Andrea Loris Stival, Giallo: “La relazione dell’autopsia inchioda Veronica Panarello”

di Redazione Blitz
Pubblicato il 4 Giugno 2015 11:59 | Ultimo aggiornamento: 4 Giugno 2015 12:14
Veronica Panarello

Veronica Panarello

ROMA – “Loris è stato strangolato tra le 9 e le 10 del mattino ed è morto per soffocamento. Il decesso non è stato provocato dalla caduta nel canalone, bensì da una fascetta di plastica stretta intorno al suo collo. Quando è stato gettato, da un’altezza di tre metri, nel fosso, era già morto. La frattura del cranio, quindi, è una conseguenza della caduta e non la causa del decesso”.

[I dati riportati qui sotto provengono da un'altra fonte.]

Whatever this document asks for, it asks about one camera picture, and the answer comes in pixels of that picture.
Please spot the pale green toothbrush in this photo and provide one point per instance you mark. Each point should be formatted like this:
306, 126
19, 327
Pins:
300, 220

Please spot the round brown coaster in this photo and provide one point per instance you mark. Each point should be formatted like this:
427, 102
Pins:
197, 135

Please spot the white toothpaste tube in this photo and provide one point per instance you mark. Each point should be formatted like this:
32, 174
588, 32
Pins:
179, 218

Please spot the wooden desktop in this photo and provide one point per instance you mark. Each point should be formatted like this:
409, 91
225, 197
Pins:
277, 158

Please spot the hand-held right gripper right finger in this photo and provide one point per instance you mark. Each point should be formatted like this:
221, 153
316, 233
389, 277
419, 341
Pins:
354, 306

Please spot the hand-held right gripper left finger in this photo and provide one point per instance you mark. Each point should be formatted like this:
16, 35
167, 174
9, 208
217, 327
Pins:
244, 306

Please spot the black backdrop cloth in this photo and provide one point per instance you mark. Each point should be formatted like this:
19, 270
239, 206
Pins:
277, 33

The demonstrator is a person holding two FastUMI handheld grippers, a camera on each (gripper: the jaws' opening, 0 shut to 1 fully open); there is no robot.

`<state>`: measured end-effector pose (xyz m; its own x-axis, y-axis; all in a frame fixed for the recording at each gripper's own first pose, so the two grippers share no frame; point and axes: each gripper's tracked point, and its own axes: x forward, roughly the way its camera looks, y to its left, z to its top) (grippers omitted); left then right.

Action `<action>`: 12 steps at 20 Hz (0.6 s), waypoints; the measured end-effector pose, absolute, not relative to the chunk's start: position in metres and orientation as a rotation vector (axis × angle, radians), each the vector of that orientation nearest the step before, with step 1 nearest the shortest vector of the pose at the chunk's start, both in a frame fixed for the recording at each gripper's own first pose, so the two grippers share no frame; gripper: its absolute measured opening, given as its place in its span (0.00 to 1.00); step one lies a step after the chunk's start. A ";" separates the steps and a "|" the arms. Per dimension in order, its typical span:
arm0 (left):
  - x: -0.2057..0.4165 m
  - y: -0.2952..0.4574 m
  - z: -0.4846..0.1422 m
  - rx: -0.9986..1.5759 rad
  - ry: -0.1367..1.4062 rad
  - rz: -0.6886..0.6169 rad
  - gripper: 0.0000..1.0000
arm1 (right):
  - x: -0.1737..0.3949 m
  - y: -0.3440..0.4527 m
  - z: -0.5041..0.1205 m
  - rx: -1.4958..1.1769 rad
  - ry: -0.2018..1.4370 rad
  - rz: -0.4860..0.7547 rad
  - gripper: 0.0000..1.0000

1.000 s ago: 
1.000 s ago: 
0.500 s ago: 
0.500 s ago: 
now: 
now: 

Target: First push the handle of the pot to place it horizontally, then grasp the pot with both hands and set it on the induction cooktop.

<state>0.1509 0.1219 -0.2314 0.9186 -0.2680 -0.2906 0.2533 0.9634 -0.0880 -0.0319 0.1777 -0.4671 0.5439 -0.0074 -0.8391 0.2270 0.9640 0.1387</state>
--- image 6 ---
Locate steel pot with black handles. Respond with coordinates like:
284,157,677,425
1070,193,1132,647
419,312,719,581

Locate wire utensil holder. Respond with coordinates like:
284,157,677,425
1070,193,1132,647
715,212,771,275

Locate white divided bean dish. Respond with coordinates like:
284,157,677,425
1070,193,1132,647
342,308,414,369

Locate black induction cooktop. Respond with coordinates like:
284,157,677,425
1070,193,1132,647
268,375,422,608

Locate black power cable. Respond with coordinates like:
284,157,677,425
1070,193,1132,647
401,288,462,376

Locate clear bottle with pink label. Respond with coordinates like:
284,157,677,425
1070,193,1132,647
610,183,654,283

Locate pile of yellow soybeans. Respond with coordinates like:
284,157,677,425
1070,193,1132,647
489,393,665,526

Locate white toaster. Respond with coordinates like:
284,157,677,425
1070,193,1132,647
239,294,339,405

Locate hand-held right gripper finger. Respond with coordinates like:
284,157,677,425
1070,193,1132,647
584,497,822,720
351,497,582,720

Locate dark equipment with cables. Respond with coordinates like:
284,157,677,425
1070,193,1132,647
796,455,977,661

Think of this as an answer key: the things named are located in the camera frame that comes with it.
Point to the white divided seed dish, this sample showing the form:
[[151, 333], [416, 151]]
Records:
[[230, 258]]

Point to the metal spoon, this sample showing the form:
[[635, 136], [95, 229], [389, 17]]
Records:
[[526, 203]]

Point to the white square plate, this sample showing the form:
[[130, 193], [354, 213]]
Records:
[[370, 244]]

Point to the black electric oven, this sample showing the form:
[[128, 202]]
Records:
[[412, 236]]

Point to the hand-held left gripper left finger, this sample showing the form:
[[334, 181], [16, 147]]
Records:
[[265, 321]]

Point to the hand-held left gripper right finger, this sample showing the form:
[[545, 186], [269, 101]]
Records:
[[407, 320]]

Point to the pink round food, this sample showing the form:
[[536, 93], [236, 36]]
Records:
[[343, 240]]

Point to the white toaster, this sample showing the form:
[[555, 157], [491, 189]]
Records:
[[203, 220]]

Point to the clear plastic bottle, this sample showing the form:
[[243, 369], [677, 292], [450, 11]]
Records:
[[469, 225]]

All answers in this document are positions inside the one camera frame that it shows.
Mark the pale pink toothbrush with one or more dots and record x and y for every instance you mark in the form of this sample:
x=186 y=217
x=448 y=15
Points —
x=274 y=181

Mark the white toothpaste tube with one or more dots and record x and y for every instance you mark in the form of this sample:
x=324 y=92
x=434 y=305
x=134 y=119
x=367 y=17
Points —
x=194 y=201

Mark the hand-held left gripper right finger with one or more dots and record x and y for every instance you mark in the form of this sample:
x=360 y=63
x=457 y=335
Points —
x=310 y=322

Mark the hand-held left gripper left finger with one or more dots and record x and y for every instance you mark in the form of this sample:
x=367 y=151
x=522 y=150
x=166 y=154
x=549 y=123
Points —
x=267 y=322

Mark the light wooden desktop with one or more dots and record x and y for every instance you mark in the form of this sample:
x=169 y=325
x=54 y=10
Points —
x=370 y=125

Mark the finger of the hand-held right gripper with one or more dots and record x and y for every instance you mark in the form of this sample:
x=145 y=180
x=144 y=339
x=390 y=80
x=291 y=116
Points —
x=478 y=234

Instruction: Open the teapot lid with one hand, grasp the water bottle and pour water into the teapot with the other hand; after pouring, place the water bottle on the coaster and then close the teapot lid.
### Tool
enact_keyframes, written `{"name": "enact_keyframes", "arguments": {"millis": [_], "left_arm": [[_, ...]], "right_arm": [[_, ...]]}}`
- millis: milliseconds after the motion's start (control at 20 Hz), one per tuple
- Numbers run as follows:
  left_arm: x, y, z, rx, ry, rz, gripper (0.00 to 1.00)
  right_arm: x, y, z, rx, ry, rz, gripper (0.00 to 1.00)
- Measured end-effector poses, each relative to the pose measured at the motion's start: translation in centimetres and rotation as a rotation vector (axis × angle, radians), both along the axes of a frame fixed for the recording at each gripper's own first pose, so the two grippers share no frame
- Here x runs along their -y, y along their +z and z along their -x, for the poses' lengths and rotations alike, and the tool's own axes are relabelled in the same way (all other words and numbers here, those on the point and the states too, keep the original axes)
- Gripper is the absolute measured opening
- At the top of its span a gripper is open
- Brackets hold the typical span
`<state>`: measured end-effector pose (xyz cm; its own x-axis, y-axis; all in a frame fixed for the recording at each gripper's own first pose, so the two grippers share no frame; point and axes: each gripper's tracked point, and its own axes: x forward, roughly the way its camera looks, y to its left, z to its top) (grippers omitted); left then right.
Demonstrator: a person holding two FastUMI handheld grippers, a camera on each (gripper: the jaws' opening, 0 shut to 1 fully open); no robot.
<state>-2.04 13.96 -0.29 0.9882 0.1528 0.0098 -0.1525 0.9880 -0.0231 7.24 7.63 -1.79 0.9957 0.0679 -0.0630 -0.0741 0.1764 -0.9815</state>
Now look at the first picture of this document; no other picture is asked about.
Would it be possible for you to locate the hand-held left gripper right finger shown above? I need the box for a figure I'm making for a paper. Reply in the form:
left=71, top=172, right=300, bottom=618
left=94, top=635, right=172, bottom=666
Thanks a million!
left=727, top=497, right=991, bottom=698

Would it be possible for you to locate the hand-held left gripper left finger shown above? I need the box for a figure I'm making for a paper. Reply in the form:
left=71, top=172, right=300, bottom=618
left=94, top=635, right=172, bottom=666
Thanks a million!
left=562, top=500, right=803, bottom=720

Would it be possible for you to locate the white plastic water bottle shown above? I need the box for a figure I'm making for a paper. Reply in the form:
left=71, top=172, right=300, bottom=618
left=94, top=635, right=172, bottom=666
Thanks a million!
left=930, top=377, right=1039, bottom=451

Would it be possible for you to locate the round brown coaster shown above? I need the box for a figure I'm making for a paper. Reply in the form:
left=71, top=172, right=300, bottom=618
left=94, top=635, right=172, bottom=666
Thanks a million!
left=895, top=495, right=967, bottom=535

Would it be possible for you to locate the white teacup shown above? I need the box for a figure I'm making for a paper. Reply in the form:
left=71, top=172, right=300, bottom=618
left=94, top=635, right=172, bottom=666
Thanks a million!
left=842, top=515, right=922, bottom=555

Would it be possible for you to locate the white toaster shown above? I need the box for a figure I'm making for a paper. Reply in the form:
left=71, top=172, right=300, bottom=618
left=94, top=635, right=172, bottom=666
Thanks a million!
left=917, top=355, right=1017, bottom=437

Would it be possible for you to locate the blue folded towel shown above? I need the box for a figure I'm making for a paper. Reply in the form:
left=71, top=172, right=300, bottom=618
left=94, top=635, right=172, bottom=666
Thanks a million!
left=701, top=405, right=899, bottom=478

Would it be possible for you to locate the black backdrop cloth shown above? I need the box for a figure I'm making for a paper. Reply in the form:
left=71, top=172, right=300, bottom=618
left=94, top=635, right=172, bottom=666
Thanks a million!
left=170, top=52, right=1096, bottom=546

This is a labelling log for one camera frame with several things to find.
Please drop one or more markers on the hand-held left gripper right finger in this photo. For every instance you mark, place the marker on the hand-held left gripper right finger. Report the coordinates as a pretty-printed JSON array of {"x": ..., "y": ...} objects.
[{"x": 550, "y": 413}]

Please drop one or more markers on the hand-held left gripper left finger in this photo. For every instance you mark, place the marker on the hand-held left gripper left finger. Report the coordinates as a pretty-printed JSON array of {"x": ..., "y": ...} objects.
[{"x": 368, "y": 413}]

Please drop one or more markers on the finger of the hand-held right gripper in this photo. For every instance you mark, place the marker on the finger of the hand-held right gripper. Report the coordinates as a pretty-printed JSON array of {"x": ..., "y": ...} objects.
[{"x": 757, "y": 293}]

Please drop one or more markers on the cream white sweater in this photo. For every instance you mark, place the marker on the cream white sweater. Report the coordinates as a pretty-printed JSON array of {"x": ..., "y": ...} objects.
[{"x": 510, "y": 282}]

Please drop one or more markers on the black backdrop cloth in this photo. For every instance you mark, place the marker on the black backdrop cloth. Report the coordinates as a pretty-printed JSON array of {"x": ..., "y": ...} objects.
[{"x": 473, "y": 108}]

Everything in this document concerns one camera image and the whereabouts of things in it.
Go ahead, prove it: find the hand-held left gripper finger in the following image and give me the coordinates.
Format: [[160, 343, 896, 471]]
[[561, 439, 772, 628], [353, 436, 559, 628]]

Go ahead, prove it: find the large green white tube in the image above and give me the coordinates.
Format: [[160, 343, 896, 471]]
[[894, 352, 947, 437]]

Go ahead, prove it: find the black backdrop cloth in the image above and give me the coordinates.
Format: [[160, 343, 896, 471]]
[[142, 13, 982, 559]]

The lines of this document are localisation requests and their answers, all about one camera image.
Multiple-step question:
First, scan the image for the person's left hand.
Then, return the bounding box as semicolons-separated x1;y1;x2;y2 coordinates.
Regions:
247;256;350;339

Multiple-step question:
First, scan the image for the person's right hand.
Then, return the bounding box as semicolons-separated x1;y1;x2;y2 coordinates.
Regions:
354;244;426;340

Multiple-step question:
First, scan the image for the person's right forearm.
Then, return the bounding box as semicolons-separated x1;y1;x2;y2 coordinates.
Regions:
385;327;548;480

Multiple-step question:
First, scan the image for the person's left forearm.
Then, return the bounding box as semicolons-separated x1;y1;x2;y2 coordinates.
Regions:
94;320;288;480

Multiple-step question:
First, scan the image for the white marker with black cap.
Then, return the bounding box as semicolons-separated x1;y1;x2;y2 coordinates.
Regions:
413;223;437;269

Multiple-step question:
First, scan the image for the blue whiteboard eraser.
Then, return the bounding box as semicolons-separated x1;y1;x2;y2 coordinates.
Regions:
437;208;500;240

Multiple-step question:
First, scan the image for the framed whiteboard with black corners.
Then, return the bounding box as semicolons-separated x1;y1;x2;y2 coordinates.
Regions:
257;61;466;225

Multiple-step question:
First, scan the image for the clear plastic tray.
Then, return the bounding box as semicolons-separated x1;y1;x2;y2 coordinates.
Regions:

Questo quanto si legge, come riporta e scrive Giallo, nella relazione dell’autopsia che il dottor Giuseppe Iuvara, il medico incaricato dalla Procura di Ragusa, fece sul corpo di Loris, il bimbo di otto anni ucciso il 29 novembre del 2014 a Santa Croce Camerina, in provincia di Ragusa. Veronica Panarello, madre di Loris, è accusata e in carcere per l’omicidio del figlio. L’autopsia, scrive Giallo, inchioda Veronica Panarello. Il delitto infatti, secondo quanto si legge nella relazione dell’autopsia, avvenne tra le 9 e le 10, cioè, scrive il settimanale “quando Veronica e Loris erano a casa insieme (…) L’unica a conoscere la verità”.